Oh and she is a yearling. This would be her first freshing.


----------



## ksalvagno (Oct 6, 2009)

They should be fine.


----------



## Wild Hearts Ranch (Dec 26, 2011)

It depends on your definition of fine. They probably won't have any serious health issues, but I wouldn't use them for breeding - pets (wethers) or meat only.


----------



## Jessica84 (Oct 27, 2011)

In every other type of animal it seems the in/line breeding is OK with father to daughter not mother to son yatta yatta.....these kids will be fine. I have had opps breeding of this match and they were good and now that I have a buck that throws small kids everyone including his daughters will be bred to him their first go. I would not breed full brother and sister and I would not keep line breeding them on and on. The daughters that my buck will be breeding...their kids will be a for sure sold simply because if I keep their off spring it will be bred back to dad/grandpa.


----------



## Barnes19 (Sep 8, 2013)

How unrelated were her parents? If there's been any linebreeding or in fact any inbreeding at all, particularly if there's a distant relation between her parents I'd be concerned. Just don't breed from the young at all.

If on the other hand her parents were completely unrelated, not so bad ... if there's a nice doe kid you want, I'd not be too concerned about keeping her as long as she never goes back to that some line ... in fact I'd be putting a different breed over her entirely, get that hybrid vigour going again.

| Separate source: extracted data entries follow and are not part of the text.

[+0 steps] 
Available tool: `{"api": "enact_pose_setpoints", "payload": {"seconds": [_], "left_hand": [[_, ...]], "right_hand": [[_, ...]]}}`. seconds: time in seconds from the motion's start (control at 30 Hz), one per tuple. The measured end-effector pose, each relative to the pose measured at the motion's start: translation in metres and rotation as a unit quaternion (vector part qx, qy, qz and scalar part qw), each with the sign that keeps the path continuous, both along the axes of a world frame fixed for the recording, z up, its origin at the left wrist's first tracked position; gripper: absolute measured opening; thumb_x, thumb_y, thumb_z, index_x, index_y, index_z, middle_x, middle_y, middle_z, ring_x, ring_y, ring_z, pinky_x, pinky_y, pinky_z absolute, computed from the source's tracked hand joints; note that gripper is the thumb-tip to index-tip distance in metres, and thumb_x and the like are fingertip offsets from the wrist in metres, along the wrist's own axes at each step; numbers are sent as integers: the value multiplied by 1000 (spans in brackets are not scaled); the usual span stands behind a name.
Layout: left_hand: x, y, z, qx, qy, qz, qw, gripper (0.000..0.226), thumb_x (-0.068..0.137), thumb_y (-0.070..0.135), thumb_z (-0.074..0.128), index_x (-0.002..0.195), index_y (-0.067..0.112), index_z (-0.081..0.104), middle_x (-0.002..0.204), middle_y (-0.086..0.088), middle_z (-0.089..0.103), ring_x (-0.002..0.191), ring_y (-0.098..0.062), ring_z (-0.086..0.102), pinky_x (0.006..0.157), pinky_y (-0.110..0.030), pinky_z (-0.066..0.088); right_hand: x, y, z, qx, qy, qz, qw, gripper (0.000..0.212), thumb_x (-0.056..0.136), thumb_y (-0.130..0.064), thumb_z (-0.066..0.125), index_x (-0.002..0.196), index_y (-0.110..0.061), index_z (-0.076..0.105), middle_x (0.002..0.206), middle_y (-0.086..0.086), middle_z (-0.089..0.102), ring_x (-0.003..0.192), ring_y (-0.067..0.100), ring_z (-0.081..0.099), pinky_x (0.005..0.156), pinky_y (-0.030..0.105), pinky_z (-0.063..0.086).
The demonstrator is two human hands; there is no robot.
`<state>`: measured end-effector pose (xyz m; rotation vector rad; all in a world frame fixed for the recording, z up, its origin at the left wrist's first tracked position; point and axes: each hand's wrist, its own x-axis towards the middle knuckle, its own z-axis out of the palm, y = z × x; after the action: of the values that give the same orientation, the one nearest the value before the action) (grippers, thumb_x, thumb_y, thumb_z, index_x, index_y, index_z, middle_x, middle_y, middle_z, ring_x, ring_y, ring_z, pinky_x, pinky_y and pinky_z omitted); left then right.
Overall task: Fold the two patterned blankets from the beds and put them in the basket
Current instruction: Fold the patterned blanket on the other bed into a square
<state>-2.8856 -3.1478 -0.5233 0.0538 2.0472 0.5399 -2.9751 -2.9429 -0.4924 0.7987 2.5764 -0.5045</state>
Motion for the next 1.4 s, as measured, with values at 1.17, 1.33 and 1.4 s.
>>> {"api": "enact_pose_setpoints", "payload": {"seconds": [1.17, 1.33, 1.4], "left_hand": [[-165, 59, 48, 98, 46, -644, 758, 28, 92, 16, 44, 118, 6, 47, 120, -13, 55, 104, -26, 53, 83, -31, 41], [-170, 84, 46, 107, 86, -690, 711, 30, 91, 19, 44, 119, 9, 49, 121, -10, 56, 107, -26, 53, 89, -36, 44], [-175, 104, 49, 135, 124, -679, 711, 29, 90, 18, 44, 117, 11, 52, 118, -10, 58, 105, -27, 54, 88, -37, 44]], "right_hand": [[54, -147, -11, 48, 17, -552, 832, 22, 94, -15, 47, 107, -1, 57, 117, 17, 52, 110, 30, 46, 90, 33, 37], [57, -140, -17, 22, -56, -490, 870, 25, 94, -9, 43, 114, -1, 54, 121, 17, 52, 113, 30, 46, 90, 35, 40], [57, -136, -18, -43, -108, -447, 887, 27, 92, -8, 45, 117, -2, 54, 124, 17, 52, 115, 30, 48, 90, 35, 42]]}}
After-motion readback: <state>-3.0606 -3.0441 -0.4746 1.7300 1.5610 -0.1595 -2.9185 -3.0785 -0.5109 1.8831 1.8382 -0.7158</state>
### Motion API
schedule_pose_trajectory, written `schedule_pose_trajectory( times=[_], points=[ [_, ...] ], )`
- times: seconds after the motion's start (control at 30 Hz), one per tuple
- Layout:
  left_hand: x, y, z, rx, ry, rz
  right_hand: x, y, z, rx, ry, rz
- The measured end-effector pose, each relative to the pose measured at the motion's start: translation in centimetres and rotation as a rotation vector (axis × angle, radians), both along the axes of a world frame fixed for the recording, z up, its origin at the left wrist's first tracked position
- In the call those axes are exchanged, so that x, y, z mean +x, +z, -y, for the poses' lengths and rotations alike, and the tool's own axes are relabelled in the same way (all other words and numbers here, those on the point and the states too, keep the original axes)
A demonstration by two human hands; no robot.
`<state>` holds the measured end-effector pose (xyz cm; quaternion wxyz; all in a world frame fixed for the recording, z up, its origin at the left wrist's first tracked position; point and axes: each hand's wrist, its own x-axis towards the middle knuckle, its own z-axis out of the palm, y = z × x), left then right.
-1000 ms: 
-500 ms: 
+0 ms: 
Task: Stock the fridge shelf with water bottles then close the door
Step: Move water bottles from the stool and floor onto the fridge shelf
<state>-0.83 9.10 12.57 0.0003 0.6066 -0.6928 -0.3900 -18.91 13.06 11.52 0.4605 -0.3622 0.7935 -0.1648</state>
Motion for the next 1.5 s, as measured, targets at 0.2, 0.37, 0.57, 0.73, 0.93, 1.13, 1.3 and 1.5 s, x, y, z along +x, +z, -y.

Of course it also depends on the qualities of the animals too ... if that mating will strengthen good qualities then ok ... if it will strengthen bad qualities, eg if both dad and daughter share a defect, even a minor one ... just don't even go there.


----------



## Ride4ever (Aug 7, 2013)

My fine would be showable. And unfornitally the woman we get them from line breeds(not father to daughter), but pretty close. I don't and if I get bucks off of her I am VERY careful that the buck is as unrelated as possible(I cannot go completely unrelated just because of the way this woman breeds). So my mom doesn't want to keep these goats at all, but I am wanting to know if there could be physcal problems could be so bad that they may not live? And if I can't breed from them(which is what it sounds like) then I certainly would not be keeping them. I keep a very small herd(under 20), but they all have to be high show quality (quality over quanity) and all breedable as well as showable.


----------



## sweetgoats (Oct 18, 2007)

I have had father breed mother, sister Grandmother and so on. I never had a problem before. Matter of fact I have gotten Grand Champions out of it.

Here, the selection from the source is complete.